Author:
- Name: Scott Vokes
Location: US - United States of America (United States)
To build:
make
Bugs and (Mis)features:
The current status of this entry is:
STATUS: INABIAF - please DO NOT fix
For more detailed information see 2018/vokes in bugs.html.
To use:
./prog < file.txt
Try:
./try.sh
Judges’ remarks:
What this program does is not witchcraft and there are no spectres, but you might have a meltdown trying to work it all out (look at the source code to understand this better).
This entry is designed to mislead in many ways. However, if you find yourself wanting to know the possibilities for navigating a graph, you will get the answer you seek with no hocus pocus.
Author’s remarks:
Introduction:
This program reads a directed graph (as lines with integer node IDs), and prints the graph’s nodes in reverse-topologically sorted order, grouped into strongly connected components.
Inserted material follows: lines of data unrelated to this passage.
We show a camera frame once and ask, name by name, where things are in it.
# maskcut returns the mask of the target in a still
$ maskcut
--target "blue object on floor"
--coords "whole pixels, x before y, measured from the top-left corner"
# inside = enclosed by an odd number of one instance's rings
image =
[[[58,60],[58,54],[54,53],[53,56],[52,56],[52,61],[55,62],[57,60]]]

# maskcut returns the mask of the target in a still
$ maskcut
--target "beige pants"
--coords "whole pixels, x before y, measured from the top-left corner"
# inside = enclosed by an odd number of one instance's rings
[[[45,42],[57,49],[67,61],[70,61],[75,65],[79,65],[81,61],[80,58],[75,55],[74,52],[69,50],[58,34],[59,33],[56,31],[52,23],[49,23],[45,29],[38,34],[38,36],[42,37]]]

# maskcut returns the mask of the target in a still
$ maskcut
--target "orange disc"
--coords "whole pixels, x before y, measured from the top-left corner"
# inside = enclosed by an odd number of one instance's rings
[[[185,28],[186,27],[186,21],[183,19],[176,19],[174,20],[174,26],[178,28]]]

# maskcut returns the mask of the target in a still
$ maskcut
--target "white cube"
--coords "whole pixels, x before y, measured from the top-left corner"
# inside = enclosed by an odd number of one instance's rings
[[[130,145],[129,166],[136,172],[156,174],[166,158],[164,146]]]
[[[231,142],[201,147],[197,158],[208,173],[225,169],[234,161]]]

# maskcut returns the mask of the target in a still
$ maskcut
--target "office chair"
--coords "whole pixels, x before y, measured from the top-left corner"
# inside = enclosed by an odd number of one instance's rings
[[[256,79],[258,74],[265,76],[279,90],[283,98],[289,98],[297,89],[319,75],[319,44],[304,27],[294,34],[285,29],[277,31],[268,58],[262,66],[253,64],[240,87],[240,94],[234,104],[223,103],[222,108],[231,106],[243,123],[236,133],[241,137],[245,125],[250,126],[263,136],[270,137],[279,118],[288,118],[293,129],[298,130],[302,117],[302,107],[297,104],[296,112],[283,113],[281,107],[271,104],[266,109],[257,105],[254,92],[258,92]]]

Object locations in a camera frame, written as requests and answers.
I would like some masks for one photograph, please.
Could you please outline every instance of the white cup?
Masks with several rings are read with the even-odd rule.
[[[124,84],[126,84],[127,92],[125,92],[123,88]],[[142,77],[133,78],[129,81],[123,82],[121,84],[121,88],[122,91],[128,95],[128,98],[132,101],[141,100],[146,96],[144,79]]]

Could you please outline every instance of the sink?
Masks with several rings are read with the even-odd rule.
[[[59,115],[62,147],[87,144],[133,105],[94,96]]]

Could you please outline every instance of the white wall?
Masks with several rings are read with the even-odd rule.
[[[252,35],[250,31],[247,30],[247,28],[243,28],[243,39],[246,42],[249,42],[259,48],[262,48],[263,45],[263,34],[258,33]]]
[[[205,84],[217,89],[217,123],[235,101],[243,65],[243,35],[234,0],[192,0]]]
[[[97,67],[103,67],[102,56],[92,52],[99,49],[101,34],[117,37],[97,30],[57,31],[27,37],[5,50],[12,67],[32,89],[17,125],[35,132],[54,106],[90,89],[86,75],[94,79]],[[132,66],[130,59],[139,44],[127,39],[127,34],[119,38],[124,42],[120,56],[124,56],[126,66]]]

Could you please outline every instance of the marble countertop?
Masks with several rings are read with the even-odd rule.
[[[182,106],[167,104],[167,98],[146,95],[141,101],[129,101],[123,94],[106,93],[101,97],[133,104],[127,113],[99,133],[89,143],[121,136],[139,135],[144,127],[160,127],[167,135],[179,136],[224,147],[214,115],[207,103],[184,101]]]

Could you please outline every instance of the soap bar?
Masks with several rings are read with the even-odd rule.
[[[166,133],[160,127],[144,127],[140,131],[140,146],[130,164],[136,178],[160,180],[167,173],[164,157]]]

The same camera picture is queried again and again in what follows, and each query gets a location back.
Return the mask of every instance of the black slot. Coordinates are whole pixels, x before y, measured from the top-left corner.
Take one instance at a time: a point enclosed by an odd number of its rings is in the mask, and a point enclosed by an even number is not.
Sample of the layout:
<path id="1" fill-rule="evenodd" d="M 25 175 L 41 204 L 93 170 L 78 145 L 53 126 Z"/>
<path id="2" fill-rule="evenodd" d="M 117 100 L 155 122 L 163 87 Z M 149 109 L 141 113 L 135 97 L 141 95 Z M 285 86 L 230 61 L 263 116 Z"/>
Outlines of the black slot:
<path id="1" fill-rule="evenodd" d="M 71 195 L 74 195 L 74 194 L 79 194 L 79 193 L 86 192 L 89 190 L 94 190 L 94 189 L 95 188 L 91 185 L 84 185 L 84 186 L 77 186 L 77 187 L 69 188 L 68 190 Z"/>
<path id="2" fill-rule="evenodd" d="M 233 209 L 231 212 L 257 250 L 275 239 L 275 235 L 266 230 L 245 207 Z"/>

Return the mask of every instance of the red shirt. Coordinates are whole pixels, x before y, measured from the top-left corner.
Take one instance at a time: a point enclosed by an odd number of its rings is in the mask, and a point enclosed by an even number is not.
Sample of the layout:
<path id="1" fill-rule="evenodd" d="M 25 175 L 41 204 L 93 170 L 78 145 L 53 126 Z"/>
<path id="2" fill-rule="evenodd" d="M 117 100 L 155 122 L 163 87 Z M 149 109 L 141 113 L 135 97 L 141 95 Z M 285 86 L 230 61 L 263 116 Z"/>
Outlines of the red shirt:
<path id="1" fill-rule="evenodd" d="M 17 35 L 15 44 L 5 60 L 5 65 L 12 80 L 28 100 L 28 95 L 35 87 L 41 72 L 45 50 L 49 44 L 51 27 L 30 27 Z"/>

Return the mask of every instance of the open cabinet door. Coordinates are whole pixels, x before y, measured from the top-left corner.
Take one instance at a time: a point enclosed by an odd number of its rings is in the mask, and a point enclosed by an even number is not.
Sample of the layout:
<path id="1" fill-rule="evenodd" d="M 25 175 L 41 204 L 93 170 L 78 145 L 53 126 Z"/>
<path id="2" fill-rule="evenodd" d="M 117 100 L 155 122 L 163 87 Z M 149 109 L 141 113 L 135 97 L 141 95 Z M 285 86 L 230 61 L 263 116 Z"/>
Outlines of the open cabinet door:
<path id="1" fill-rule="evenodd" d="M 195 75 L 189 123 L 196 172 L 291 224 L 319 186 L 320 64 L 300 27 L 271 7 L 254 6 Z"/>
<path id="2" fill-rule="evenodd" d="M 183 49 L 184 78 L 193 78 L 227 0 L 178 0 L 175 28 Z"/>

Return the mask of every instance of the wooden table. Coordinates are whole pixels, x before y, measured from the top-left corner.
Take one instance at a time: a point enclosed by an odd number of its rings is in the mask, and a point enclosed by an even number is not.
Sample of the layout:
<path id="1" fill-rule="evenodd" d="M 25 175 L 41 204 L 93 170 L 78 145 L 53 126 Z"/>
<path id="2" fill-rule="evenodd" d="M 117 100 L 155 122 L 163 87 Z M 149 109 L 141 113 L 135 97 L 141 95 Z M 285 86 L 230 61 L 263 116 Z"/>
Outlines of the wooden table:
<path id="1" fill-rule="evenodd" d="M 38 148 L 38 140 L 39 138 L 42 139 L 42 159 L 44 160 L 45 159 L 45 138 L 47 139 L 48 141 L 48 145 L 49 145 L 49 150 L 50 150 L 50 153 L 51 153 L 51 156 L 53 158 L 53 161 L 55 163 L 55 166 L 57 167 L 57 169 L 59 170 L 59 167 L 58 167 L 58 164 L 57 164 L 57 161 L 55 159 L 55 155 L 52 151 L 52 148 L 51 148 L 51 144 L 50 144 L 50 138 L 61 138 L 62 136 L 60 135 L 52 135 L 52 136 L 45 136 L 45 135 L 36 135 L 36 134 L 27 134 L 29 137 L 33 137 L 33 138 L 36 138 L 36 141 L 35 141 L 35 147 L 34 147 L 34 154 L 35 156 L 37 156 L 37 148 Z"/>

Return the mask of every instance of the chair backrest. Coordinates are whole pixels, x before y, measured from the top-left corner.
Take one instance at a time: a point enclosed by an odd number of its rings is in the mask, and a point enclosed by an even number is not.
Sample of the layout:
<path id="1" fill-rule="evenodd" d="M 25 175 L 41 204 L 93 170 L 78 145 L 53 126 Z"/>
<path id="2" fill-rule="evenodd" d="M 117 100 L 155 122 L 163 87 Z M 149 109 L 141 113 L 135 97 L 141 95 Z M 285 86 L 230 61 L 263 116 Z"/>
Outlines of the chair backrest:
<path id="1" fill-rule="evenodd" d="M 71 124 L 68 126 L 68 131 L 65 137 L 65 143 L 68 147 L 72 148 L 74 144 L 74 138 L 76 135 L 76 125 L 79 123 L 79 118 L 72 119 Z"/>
Given a set of nodes representing targets and edges representing dependencies between them, it produces a build order with any dependency cycles gathered.
For example, the following input, provided as example-1.txt:
0 4 8
1 0
2 1 3
3 2
4 1
5 4 6
6 5 2
7 3 6 7
would be interpreted as:
0 -> 4, 8
1 -> 0
2 -> 1, 3
3 -> 2
4 -> 1
5 -> 4, 6
6 -> 5, 2
7 -> 3, 6, 7
So, node 0 has edges to / depends on nodes 4 and 8, node 1 depends on node 0, and so on. Then, it groups the graph’s nodes into strongly connected components and prints them in reverse-topologically sorted order:
0: 8
1: 0 1 4
2: 2 3
3: 5 6
4: 7
It uses Tarjan’s strongly connected components algorithm for the grouping and reverse-topological sorting, along with a bonus hidden implementation of counting sort, which sorts each group.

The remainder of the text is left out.